Museo WÜRTH a Egna – Wettbewerb – WÜRTH Museum Neumarkt

DETTAGLI DEL PROGETTO

Localizzazione: Egna, Treviso, Italia

Cliente: Würth Italia

Progettisti: Diego Stocco, Bruno Stocco, Francesca Borghesan, Giulio Stocco, Valentina Vedovato

Progetto: 2011

Lotto: 600 m2

Volume: 4.700 m3

Tipologia: Museo

La morfologia dell’edificio oggetto del Concorso, ci ha portati a pensare al progetto per un Centro d’arte e cultura in una casa sotto i Portici nel centro storico di Egna come l’opportunità di creare un tutt’uno tra la città ed il centro culturale.
La sostanza edilizia di pregio del fabbricato principale deve essere rispettata attraverso un restauro conservativo e tutti gli interventi in progetto si misureranno con l’elevata qualità delle preesistenze.
Per l’edificio secondario che versa in stato di degrado si è pensato ad un’intervento con duplice valenza, volto in primo luogo al recupero dell’esistente e la sostituzione di ciò che è irrecuperabile con un materiale che grazie alle sue qualità cromatiche riuscisse a legarsi facilmente con i materiali costruttivi tradizionali. L’eredità e la caratterialità dell’edificio, il rapporto dialogante, ma al contempo contrastante fra antico e contemporaneo è stato risolto dall’acciaio CorTen, che riveste come una seconda pelle il volume dell’edificio, ripercorrendo la sagoma del “fienile”. Il piano terra manterrà inalterata la sua struttura caratterizzata dalle volte in pietra, l’attuale stalla sarà adibita a caffetteria, Bookshop, deposito e sala riunioni e lungo il passaggio pubblico, verranno liberate le arcate dal tamponamento murario per ottenere così un collegamento visivo tra l’interno degli spazi museali.
Alla quota superiore dell’edificio si troverà un ampio spazio espositivo raddoppiato da un soppalco consentito dall’innalzamento del tetto di 120 cm.
Le superfici in pietra e in acciaio si fondono in un volume che nelle sue matericità moderne, richiama fortemente l’esistente.

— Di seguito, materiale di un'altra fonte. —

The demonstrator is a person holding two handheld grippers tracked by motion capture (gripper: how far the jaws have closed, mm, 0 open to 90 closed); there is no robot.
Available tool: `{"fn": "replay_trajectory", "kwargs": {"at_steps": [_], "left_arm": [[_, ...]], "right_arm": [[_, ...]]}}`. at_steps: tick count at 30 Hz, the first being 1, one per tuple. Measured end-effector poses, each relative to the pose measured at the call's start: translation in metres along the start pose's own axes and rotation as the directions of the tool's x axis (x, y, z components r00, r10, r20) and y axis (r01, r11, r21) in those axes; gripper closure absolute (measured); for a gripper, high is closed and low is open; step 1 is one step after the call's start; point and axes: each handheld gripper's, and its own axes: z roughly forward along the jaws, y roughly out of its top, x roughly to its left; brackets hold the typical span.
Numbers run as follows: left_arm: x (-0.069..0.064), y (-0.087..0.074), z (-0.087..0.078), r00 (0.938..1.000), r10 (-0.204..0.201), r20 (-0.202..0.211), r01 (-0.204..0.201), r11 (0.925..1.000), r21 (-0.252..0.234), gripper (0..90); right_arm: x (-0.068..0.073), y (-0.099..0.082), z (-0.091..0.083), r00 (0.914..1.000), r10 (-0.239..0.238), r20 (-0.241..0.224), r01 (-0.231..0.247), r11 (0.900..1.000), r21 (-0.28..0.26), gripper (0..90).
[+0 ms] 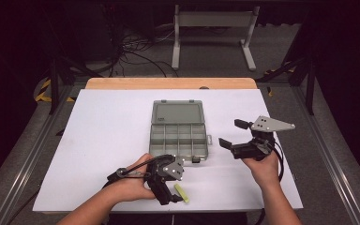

Lo stesso materiale è utilizzato per realizzare la passerella di collegamento tra l’edificio principale e quello secondario e l’ascensore utilizzato per accedere al primo piano del museo Wurth direttamente dal cortile interno.
L’ingresso principale sarà da via A. Hofer, una volta entrati nella galleria, ai visitatori si presenterà la possibilità di percorrerla per intero, arrivando al cortile interno, primo spazio espositivo dedicato alle sculture, dal quale si potrà avere la visione del nuovo e dell’antico che si incontrano. Il cortile infatti è il luogo in cui risiede il fulcro dell’intero progetto. Nel punto in cui il buio della galleria lascia spazio alla luce, un nastro in acciaio CorTen posto sul pavimento accompagnerà il passo del visitatore verso l’ascensore o la scala di accesso al piano superiore dell’edificio secondario.
Utilizzando invece le vecchie scale del corpo principale, poste nella galleria pedonale, si arriverà direttamente all’ingresso principale al museo, la scoperta della passerella avverrà all’uscita dalla sala multimediale punto in cui, come un nastro il visitatore viene portato verso la grande sala espositiva dell’edificio secondario .
Lo stretto dialogo esistente tra i due elementi caratterizzanti degli edifici a portico delle case di Egna, il cortile e la sala che si trovano ad essere contemporaneamente interno ed esterno, sarà ovviamente mantenuto e diverrà la caratteristica anche della nuova sala espositiva che rimarrà aperta verso il cortile considerato che il favorevole microclima che si va a creare grazie alla tipologia degli edifici a portico, consente una visita piacevole anche durante la stagione fredda.
La galleria pedonale pubblica e le pareti di questa, serviranno da supporto ai pannelli che informeranno i visitatori sul fine e il carattere particolare dell’impegno culturale della Würth volto a migliorare la qualità di vita e di lavoro dei cittadini.
Date le particolari caratteristiche dell’edificio principale si è deciso di non portare l’ascensore fino all’ultimo piano per non snaturare il prospetto verso il cortile dell’edificio principale sia per quanto riguarda i volumi aggiunti che per le necessarie modifiche da apportare ai fori.
Grazie alla nuova struttura museale nel centro storico di Egna, la ditta Wurth potrà rappresentare i concetti fondamentali che ha sempre voluto esprimere attraverso la propria Fondazione: cura e conservazione dei valori culturali, preservazione dell’arte locale e linguaggi artistici moderni, l’unione dei quali ha già prodotto e continuerà a produrre miglioramenti tangibili per la vita dei cittadini e dei visitatori.